Глава восьмая
Дураком я не стал. От раны сохранилась лишь маленькая ямочка-шрам, которая прощупывалась под волосами. Вот и с папой я выравнялся: у него — шрам и у меня — шрам. Так постепенно выравниваешься, наверно, со всеми людьми.
Мы пригнали стадо в деревню переждать полуденную жару. Ребята убежали на озеро купаться, а мы с Витькой заскочили к ним за книжкой. Витька протащил меня в переднюю комнату.
— Вот, выбирай.
Я оказался лицом к лицу с этажеркой, битком набитой разными книгами. От разноцветных переплётов рябило в глазах. Казалось, кто-то разрезал радугу и по кускам уложил её на эти полки.
— Нет уж, Вить. Ты мне сам дай, а то я до вечера провыбираю.
— Сам? Хорошо... Вот. «Путешествие Гулливера в страну лилипутов». Буквы по сантиметру. Во — книжечка!
Два часа спустя мы уже лежали на склоне Мокрого лога и читали. Толика не было, он поднялся зачем-то в Клубничный березняк. Овцы медленно брели мимо, не обращая на нас внимания. Кому что. Мы теперь скучали без книг.
— Гляньте, бравый солдат идёт, — прервал чтение Петька, приподняв голову.
Мы оглянулись. По склону шёл маленький человечек, помахивая узелком в одной руке. Он часто приостанавливался, наклонялся, что-то ощупывал, а то бежал за кем-то в сторону, а не догнав, бросал вслед узелком, поднимал и шёл дальше. Это была Нюська. Она подошла, уселась перед нами и развязала узелок.
— Шурк, ешь.
— Ты чего меня одного угощаешь?
— А кого же ещё?
— Кого? Всех.
— На всех тут не хватит, — оправдывалась Нюська.
— Надо приносить больше, чтоб на всех хватило.
— Мне не донести — вы помногу едите.
— Да уж, нам только подавай, — согласился Колька, вытащил из-за пазухи огурец, куснул, лёг на спину и стал жевать, глядя в небо.
— Вредно есть лёжа — подавишься, — заметил Витька.
— Не подавлюсь, — ответил Колька. — Я могу даже вверх ногами уплетать. Я могу с огурцом нырнуть в воду, а вынырнуть без огурца.

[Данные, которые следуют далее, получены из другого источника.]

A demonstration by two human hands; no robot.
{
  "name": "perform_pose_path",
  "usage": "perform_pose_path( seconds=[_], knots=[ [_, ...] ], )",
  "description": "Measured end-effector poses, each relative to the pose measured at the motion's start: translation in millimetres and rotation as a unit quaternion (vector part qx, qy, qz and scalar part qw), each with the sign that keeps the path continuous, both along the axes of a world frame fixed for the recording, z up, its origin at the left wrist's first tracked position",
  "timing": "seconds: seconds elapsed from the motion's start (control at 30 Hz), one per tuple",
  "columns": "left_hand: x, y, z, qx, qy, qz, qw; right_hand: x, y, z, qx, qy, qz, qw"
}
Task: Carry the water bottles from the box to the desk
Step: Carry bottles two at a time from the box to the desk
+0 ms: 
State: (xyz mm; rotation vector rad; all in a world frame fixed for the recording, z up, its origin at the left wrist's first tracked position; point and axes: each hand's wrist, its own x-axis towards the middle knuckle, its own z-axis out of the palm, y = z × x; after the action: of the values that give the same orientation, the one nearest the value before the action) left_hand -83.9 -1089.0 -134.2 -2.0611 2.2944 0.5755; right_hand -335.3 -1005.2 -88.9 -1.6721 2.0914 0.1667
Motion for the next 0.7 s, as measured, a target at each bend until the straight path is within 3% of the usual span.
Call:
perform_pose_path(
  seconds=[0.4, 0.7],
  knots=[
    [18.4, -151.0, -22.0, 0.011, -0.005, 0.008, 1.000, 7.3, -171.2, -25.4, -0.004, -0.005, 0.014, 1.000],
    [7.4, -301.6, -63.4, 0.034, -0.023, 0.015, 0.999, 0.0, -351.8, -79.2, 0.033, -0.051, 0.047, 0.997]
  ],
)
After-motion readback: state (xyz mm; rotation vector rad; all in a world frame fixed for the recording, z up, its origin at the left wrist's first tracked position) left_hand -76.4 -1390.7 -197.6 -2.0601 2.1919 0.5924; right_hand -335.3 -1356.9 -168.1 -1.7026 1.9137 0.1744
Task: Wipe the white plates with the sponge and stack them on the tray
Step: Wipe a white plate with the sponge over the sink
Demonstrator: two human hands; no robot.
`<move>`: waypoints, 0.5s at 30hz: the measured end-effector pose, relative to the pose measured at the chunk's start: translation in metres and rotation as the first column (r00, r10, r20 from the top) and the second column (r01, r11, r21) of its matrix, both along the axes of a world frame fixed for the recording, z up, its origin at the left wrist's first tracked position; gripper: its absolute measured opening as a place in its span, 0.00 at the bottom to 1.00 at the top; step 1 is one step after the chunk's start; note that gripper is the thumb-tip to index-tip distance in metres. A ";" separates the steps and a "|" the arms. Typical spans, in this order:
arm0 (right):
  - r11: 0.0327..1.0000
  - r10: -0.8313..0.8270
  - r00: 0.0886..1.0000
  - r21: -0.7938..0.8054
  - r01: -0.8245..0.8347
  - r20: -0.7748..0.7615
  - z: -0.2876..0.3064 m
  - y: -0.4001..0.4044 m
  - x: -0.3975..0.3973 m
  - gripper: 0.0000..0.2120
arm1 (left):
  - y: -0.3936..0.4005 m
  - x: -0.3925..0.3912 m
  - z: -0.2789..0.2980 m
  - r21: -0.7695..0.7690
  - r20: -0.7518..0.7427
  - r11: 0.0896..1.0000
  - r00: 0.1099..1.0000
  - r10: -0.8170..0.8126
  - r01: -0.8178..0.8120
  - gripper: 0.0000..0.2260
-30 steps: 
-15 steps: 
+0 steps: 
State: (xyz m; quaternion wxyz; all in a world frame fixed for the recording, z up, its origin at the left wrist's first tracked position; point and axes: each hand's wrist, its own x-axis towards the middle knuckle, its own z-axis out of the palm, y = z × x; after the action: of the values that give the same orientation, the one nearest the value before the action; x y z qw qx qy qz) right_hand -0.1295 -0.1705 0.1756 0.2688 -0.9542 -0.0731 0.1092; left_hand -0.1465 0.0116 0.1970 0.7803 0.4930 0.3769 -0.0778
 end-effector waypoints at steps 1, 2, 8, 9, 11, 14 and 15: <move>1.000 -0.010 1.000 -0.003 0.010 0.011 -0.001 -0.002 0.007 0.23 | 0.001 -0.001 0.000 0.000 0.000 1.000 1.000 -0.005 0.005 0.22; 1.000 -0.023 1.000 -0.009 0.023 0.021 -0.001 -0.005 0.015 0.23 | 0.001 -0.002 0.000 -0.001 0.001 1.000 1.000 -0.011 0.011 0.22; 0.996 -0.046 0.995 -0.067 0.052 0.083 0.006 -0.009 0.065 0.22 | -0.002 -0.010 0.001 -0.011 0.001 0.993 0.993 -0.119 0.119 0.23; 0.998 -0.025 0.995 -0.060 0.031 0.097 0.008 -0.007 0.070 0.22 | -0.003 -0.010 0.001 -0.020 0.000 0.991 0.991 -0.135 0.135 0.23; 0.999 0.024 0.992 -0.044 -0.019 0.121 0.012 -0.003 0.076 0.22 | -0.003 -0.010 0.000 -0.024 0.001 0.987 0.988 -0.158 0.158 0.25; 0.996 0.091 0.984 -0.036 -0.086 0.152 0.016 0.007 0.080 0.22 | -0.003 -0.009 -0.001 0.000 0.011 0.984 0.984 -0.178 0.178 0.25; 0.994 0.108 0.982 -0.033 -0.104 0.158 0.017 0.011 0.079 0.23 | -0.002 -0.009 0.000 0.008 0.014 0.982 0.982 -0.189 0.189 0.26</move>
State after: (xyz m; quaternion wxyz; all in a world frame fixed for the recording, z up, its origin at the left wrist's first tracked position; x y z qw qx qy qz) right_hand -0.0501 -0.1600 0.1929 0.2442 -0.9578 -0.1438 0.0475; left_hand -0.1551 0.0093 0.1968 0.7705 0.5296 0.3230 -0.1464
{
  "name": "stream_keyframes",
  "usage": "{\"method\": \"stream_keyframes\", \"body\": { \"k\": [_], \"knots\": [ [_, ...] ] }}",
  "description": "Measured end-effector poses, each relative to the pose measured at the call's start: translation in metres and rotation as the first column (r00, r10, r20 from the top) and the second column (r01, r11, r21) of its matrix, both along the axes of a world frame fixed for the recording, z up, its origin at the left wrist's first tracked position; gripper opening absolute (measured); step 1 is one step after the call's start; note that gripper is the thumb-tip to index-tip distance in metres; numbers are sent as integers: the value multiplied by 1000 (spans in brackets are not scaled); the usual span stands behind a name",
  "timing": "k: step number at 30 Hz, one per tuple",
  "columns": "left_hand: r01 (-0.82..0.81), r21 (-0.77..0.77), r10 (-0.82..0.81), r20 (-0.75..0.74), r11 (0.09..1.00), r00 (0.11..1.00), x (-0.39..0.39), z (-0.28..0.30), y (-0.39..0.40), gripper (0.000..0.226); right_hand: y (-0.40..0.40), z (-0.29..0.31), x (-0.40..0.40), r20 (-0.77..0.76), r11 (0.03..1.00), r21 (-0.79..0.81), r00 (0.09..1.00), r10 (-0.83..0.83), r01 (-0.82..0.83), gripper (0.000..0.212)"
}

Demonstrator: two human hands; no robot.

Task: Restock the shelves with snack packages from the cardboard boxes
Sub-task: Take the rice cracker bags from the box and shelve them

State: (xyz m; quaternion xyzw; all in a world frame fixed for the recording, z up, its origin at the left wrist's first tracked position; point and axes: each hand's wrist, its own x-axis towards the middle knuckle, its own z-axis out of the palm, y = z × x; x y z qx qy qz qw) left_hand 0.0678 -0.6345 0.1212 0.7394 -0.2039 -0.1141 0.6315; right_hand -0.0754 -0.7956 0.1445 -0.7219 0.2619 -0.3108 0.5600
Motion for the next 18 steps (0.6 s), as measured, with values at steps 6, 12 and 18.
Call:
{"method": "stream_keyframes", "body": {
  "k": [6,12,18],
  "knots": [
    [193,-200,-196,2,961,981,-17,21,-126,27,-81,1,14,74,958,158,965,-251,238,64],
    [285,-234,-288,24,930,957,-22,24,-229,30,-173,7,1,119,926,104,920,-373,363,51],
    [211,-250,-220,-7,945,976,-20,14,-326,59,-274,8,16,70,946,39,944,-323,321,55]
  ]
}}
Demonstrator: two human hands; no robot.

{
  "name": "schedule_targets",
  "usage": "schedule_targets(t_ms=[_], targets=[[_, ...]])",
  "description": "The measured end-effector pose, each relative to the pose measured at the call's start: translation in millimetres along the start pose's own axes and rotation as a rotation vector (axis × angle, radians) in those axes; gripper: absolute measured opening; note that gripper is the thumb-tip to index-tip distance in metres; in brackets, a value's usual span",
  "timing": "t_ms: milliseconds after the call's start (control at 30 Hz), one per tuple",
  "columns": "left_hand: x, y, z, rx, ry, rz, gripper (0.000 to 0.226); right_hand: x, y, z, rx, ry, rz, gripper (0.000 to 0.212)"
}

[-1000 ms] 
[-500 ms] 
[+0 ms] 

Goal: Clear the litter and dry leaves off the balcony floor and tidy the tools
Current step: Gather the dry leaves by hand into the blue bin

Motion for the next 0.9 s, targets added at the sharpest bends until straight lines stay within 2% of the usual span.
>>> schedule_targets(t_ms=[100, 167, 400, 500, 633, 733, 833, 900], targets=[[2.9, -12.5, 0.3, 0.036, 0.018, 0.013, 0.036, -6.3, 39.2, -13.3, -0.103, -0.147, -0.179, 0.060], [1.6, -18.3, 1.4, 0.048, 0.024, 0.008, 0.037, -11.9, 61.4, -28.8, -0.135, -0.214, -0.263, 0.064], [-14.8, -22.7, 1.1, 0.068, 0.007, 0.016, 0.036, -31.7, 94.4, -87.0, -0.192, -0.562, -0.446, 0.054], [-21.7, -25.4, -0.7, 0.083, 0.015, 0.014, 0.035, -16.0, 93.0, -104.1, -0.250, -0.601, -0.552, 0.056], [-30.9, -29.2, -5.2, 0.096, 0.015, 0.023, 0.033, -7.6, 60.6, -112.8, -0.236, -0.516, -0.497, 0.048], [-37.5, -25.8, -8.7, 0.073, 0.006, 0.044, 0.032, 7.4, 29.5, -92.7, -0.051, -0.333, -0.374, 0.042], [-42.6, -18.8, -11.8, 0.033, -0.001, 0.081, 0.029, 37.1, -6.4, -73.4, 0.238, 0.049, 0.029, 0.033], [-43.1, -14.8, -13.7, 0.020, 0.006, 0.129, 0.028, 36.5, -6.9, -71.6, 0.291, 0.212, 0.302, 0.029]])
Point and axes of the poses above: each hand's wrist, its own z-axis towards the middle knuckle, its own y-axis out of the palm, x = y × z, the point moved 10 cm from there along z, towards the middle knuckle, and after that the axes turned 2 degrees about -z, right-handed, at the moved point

— Ты его утопишь, — сказал Витька.
— Что я, дурак — огурцы топить. Я его съем, — возразил Колька и вдруг поперхнулся и раскашлялся.
Петька начал колотить его ладонью по спине. Шурка развязал узелок и проговорил:
— Ты чего это яйца подавила?
— Я падала, — объяснила Нюська.
— Ты в кузнечиков швыряла, — уличил брат.
— Раз они прыгучие.
Подошёл задумчивый Толик с охапкой как попало набранных ромашек. Нюська оживлённо привскочила:
— Где ты нарвал ромашек?
— В березняке. Там их много.
— Я тоже пойду нарву, и кузнечика поймаю, и дёгтю у него выманю, и Шурке сапоги смажу, — затараторила она, подпрыгивая на одной ножке и поднимаясь на бугор.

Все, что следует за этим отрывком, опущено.